Micro caps offering a once-in-a-decade investment opportunity

Micro caps offering a once-in-a-decade investment opportunity

Now is a good time to be investing in UK micro caps, says George Ensor, fund manager of the River & Mercantile UK Micro Cap Trust.

This might sound like a bold statement, as investment trusts, micro caps and the markets generally have had a torrid time recently. UK equities have suffered the most, being the most sold peer group in 2022, according to FE Analytics. Add to that UK investors’ long-standing dislike of UK stocks, and the comment looks decidedly contrarian.

But, for Ensor, the bleak picture merely indicates a buying opportunity. He points to a comparison of the US and UK markets. “The US is expensive and fully valued, even without the big tech stocks.” By contrast, “the UK is exceptionally cheap and sentiment towards the UK is very poor.”

Small Cap premium

Ensor notes the small cap performance: over the past two years, small caps have underperformed large caps by 36%. He says: “You have to go back to 1989 to find a greater period of underperformance, and you have to go back 10 years for the UK to have a small cap premium.”

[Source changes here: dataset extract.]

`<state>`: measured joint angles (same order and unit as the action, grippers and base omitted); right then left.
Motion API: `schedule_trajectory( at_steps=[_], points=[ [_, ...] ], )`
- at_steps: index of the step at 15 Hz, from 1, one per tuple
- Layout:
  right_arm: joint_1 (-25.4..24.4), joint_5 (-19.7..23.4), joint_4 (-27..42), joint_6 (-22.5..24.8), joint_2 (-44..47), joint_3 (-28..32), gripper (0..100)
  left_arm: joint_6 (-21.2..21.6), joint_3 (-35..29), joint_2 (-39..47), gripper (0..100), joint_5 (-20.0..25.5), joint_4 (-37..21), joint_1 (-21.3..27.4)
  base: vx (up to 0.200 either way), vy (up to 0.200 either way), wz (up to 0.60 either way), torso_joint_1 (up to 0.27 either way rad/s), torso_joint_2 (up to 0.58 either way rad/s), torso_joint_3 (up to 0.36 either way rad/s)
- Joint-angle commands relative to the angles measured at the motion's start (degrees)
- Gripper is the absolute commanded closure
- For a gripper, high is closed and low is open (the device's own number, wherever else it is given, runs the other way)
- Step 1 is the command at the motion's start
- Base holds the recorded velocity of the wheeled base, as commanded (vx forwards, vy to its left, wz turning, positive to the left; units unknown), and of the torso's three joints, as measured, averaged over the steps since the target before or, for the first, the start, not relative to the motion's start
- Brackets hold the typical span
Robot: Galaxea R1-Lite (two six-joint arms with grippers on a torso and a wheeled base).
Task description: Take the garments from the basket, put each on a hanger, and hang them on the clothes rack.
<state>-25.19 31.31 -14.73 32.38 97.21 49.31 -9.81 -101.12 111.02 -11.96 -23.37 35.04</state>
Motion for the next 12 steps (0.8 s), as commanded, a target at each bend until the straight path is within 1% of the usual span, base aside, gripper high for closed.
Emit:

Small caps have historically outperformed large caps by 3-4% per annum, as they tend to grow more quickly and perform more accretive M&A. The investment outlook has been bleak for a while now, but Ensor is bullish. He believes the trust is well placed to benefit from another round of pro-cyclical growth: “Investing in small caps now is a once-in-a-decade opportunity. I think this sets up an opportunity like we saw coming out of 2009. The performance of small caps from March 2009 to September 2021 is about 450%, or double the return of large caps.”

River & Mercantile UK Micro Cap Trust investment strategy

The main challenge of the small cap market is that many of its stocks are highly illiquid. So, what is the investment strategy? Ensor explains, “what we are trying to achieve is to access a part of the market that is typically inaccessible to institutional capital. We are looking to invest in a portfolio of about 40 stocks, which is quite high conviction, in UK-listed companies with a market cap of between £20m and £100m.”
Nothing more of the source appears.